Task description.
From the listing below, pull out all lines with "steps" in them.

↓

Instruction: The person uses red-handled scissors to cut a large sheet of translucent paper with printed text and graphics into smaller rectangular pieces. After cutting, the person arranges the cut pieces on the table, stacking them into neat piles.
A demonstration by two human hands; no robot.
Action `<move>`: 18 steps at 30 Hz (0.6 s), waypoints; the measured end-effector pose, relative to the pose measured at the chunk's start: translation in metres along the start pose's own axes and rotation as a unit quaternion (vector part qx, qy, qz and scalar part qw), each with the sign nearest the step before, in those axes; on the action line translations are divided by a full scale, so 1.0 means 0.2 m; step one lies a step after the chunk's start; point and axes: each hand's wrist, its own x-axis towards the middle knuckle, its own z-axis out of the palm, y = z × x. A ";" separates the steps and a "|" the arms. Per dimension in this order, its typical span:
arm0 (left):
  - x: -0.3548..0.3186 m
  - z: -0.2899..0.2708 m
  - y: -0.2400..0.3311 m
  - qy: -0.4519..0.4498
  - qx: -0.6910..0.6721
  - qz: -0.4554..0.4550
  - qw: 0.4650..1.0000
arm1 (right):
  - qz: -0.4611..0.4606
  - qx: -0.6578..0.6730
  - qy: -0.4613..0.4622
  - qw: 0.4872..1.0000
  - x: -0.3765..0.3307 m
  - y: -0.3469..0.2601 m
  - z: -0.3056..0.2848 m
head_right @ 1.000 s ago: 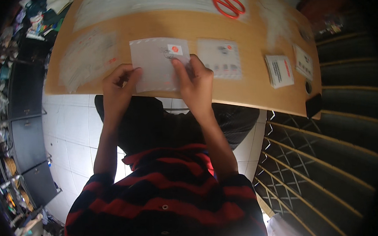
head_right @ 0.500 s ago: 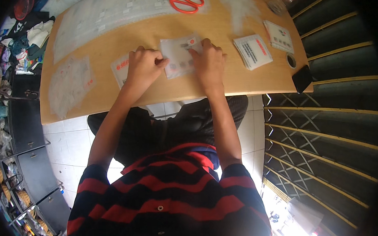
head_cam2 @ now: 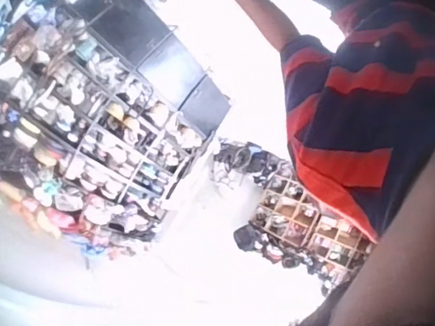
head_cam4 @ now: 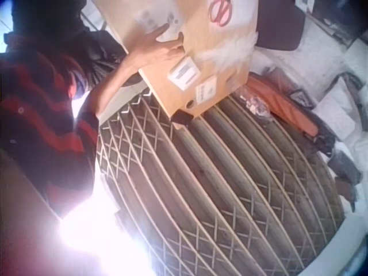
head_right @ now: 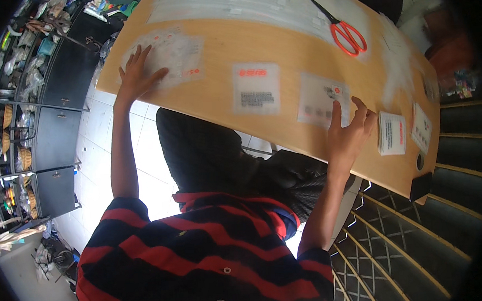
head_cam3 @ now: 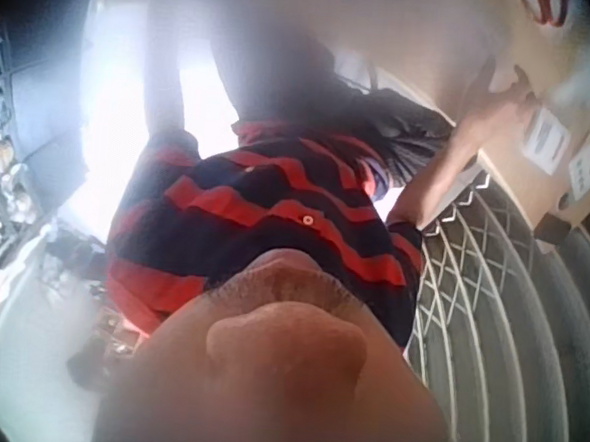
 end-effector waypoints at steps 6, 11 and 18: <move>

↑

Written answer.
Action `<move>`: 18 steps at 30 Hz (0.6 s), waypoints; the measured end-effector pose, relative to the pose measured at the chunk's start: translation in metres along the start pose's own axes and rotation as a unit quaternion (vector part qx, qy, qz and scalar part qw), each with the sign nearest the step before, in those axes; on the action line translations are divided by a full scale, so 1.0 means 0.2 m; step one lies a step after the chunk's start; point and axes: each hand's wrist, its own x-axis towards the middle knuckle, its own z-axis out of the palm, y = z × x. A ";" separates the steps and a "|" the arms. Per dimension in this order, its typical span:
 end-effector waypoints at steps 6, 11 and 18: <move>

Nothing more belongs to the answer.